1. Introduction
As a traditional and important economic crop, tea relies heavily on appearance quality for market grading and value assessment. As consumer expectations continue to rise and the tea industry undergoes intelligent transformation, the rapid and precise assessment of tea leaf appearance has become a crucial factor driving digital development. Manual, experience-driven inspection is limited by subjectivity, low efficiency, and a high labor cost, and it adapts poorly to multi-variety, multi-batch, and complex operating conditions. These constraints place higher demands on automated appearance inspections based on computer vision.
In recent years, artificial intelligence in agricultural settings has advanced steadily across tasks such as crop recognition, pest monitoring, and product grading, and the tea domain has seen effective explorations. For instance, Zhang et al. [
1] achieve efficient identification of one-bud-two-leaf tea samples on edge devices through structural simplification and channel pruning. Cao et al. [
2] proposed incorporating the GhostNet module together with coordinate attention to achieve the lightweight and efficient detection of tea buds. Shuai et al. [
3] enhance the identification of dense small targets by integrating image modality information and modifying the YOLOv5 framework. Wang et al. [
4] incorporated attention mechanisms along with improved feature fusion methods, which enhanced the accuracy of small tea bud detection under complex background conditions. Meng et al. [
5] refined the YOLOX-tiny and PSPNet architectures to achieve reliable tea bud identification and the precise determination of picking positions. Yang et al. [
6] construct a classification model for tea bud recognition based on YOLOX. Zhao et al. [
7] propose a multi-variety tea bud detection approach by integrating an improved YOLOv7 with an ECA attention mechanism. Meng et al. [
8] further enhance feature extraction by embedding DSConv, CBAM, and CA modules into an improved YOLOv7 network. Shi et al. [
9] proposed a small-object detection approach tailored to complex background scenarios by integrating the Swin Transformer with YOLOv8. In contrast, Xie et al. [
10] enhanced detection performance under challenging conditions by combining deformable convolutions, attention modules, and an improved spatial pyramid pooling structure.

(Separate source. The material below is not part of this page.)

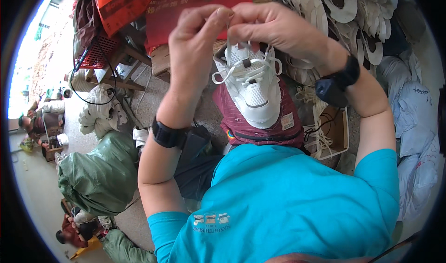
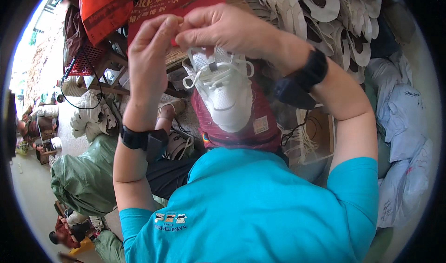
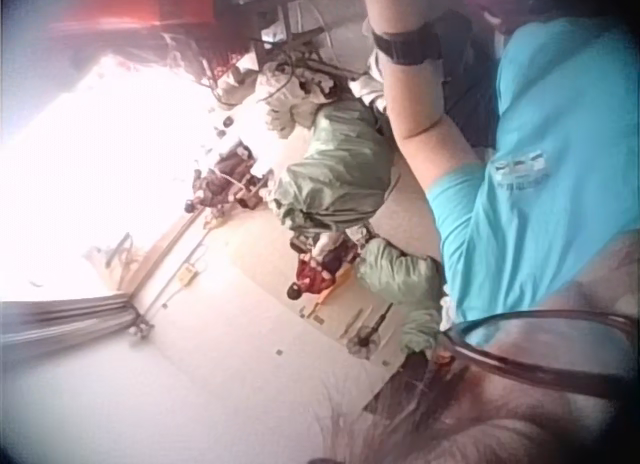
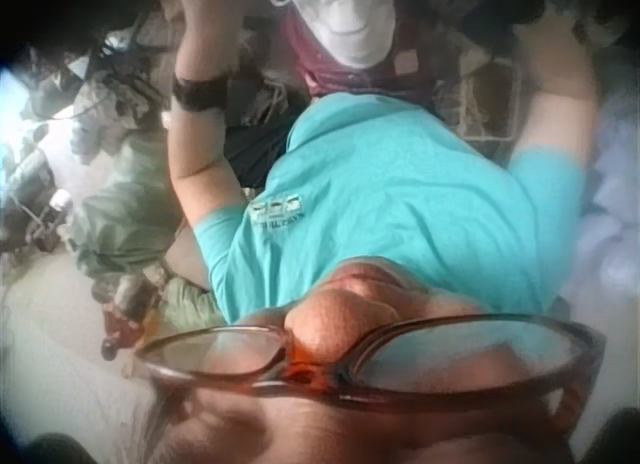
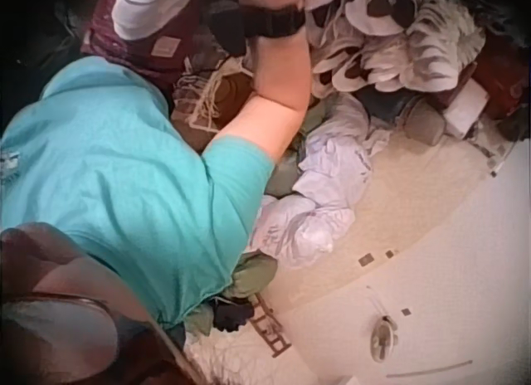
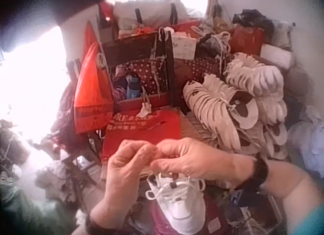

In parallel, lightweight object detection oriented to edge and embedded use cases has progressed rapidly and shows promising transferability and deployability in heterogeneous conditions. Moosmann et al. [
11] present TinyissimoYOLO, which leverages quantization and low-memory optimization for efficient detection on low-power microcontrollers. Li et al. [
12] propose Edge-YOLO that integrates pruning and feature fusion for lightweight infrared detection on edge devices. Betti et al. [
13] proposed YOLO-S, a lightweight framework with compact architecture and enhanced feature extraction, designed for small-object detection in aerial images. Reis et al. [
14] use YOLOv8 with transfer learning to build a lightweight real-time detector that is trained on multi-class flying-object data and fine-tuned in complex environments, achieving high Precision for small targets and occlusions. Alqahtani et al. [
15] benchmark different detectors on edge hardware to evaluate the performance of lightweight methods. Nghiem et al. [
16] proposed LEAF-YOLO, which integrates lightweight feature extraction with multi-scale fusion to enable the real-time detection of small objects in aerial imagery on edge devices.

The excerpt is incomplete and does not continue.